* EXERCISE: Set down word for word each line from the start of the listing through the line that contains "(378, 405) to (324, 159): 0.31", both included.

* THE DATA:
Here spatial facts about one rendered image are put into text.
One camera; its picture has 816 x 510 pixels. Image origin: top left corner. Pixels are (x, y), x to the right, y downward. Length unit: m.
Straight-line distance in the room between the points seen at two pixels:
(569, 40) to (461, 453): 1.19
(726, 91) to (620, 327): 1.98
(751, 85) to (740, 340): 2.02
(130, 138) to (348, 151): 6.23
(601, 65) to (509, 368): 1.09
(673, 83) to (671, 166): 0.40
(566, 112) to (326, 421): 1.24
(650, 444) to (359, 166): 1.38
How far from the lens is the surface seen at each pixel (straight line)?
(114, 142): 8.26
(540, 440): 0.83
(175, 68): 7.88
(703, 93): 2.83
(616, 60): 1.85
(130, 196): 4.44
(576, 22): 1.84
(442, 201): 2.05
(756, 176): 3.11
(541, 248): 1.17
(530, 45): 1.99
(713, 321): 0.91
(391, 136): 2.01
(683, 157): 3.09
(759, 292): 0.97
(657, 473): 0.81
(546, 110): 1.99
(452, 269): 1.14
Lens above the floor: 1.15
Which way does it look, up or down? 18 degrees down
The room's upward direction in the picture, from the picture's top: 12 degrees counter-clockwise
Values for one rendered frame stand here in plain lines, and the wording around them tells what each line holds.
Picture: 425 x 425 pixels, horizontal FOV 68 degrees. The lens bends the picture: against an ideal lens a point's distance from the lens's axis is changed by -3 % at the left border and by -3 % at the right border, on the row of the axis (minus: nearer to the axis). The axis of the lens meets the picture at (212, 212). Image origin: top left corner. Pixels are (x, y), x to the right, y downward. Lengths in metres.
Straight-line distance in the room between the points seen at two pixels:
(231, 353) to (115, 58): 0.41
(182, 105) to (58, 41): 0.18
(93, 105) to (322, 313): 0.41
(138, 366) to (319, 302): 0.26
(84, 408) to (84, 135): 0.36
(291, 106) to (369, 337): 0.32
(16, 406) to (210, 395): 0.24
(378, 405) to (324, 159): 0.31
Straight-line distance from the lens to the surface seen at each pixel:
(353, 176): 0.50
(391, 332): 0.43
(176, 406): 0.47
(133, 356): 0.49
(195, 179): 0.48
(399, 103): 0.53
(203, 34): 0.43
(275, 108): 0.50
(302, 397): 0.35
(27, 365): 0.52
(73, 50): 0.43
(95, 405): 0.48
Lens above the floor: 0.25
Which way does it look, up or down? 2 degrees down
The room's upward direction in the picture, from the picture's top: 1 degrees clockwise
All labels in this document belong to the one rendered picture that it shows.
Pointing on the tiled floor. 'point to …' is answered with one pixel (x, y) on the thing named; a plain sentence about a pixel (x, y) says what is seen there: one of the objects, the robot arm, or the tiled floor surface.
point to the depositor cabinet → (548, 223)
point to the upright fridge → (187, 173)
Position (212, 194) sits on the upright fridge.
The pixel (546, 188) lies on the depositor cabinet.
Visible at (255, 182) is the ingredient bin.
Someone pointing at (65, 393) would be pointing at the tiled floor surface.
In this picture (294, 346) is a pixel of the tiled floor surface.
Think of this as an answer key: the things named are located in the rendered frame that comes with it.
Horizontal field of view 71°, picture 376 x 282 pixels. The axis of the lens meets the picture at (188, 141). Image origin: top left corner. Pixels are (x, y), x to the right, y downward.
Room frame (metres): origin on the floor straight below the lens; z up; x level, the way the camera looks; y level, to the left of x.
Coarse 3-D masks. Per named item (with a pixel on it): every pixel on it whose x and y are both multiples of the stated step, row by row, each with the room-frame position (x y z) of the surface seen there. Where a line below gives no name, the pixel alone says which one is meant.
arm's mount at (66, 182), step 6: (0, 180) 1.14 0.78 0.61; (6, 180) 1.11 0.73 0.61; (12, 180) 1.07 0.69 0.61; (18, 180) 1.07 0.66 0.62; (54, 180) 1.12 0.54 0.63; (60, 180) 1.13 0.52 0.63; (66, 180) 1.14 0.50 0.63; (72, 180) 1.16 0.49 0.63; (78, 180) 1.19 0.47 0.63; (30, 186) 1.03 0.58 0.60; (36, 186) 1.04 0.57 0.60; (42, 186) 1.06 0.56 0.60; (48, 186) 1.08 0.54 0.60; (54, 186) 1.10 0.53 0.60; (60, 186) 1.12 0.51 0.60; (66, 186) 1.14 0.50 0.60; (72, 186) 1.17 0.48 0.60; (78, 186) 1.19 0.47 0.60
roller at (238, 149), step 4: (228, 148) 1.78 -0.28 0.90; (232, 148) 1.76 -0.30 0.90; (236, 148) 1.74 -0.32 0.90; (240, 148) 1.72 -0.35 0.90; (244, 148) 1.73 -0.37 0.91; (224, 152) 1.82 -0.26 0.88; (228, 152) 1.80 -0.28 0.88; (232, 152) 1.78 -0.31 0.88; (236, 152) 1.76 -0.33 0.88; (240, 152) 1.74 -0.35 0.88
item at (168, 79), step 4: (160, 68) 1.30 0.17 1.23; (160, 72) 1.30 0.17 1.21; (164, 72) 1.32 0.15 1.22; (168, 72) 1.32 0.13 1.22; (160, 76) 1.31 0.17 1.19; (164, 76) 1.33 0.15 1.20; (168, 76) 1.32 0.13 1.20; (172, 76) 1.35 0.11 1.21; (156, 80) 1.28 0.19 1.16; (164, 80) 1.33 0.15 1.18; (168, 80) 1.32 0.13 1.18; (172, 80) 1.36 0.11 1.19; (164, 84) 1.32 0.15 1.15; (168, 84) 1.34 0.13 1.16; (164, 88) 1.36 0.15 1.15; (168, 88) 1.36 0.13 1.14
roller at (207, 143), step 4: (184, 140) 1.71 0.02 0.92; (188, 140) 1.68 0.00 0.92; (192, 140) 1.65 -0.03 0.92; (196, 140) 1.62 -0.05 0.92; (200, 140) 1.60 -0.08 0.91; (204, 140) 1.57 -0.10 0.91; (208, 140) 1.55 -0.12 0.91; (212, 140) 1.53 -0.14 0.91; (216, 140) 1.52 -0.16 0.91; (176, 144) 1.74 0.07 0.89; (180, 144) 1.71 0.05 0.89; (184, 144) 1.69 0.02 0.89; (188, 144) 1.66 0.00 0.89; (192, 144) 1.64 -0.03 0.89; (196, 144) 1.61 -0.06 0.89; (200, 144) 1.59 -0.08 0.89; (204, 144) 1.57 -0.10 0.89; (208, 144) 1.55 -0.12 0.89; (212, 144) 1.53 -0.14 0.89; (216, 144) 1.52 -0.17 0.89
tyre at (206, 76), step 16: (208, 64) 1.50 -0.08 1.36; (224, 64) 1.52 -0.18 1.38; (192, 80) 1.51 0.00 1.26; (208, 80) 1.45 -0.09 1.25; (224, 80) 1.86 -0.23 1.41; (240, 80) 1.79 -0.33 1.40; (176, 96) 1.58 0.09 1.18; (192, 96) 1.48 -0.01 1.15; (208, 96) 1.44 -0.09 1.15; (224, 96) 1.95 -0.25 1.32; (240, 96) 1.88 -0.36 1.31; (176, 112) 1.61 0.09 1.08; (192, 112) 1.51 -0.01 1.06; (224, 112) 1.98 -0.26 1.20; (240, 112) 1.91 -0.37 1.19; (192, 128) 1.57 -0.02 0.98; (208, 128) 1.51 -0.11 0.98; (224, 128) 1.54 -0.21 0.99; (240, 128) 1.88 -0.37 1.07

* YOUR SOLUTION:
Here spatial facts about one rendered image are put into text.
One camera; its picture has 816 x 510 pixels. Image origin: top left corner. Pixels are (x, y), x to the right, y downward. Length unit: m.
Straight-line distance in the room between the points seen at two pixels:
(569, 40) to (461, 453): 1.19
(726, 91) to (620, 327): 1.98
(751, 85) to (740, 340): 2.02
(130, 138) to (348, 151): 6.23
(601, 65) to (509, 368): 1.09
(673, 83) to (671, 166): 0.40
(566, 112) to (326, 421): 1.24
(650, 444) to (359, 166): 1.38
How far from the lens is the surface seen at each pixel (straight line)?
(114, 142): 8.26
(540, 440): 0.83
(175, 68): 7.88
(703, 93): 2.83
(616, 60): 1.85
(130, 196): 4.44
(576, 22): 1.84
(442, 201): 2.05
(756, 176): 3.11
(541, 248): 1.17
(530, 45): 1.99
(713, 321): 0.91
(391, 136): 2.01
(683, 157): 3.09
(759, 292): 0.97
(657, 473): 0.81
(546, 110): 1.99
(452, 269): 1.14
Lens above the floor: 1.15
Which way does it look, up or down? 18 degrees down
The room's upward direction in the picture, from the picture's top: 12 degrees counter-clockwise
Values for one rendered frame stand here in plain lines, and the wording around them tells what each line holds.
Picture: 425 x 425 pixels, horizontal FOV 68 degrees. The lens bends the picture: against an ideal lens a point's distance from the lens's axis is changed by -3 % at the left border and by -3 % at the right border, on the row of the axis (minus: nearer to the axis). The axis of the lens meets the picture at (212, 212). Image origin: top left corner. Pixels are (x, y), x to the right, y downward. Lengths in metres.
Straight-line distance in the room between the points seen at two pixels:
(231, 353) to (115, 58): 0.41
(182, 105) to (58, 41): 0.18
(93, 105) to (322, 313): 0.41
(138, 366) to (319, 302): 0.26
(84, 408) to (84, 135): 0.36
(291, 106) to (369, 337): 0.32
(16, 406) to (210, 395): 0.24
(378, 405) to (324, 159): 0.31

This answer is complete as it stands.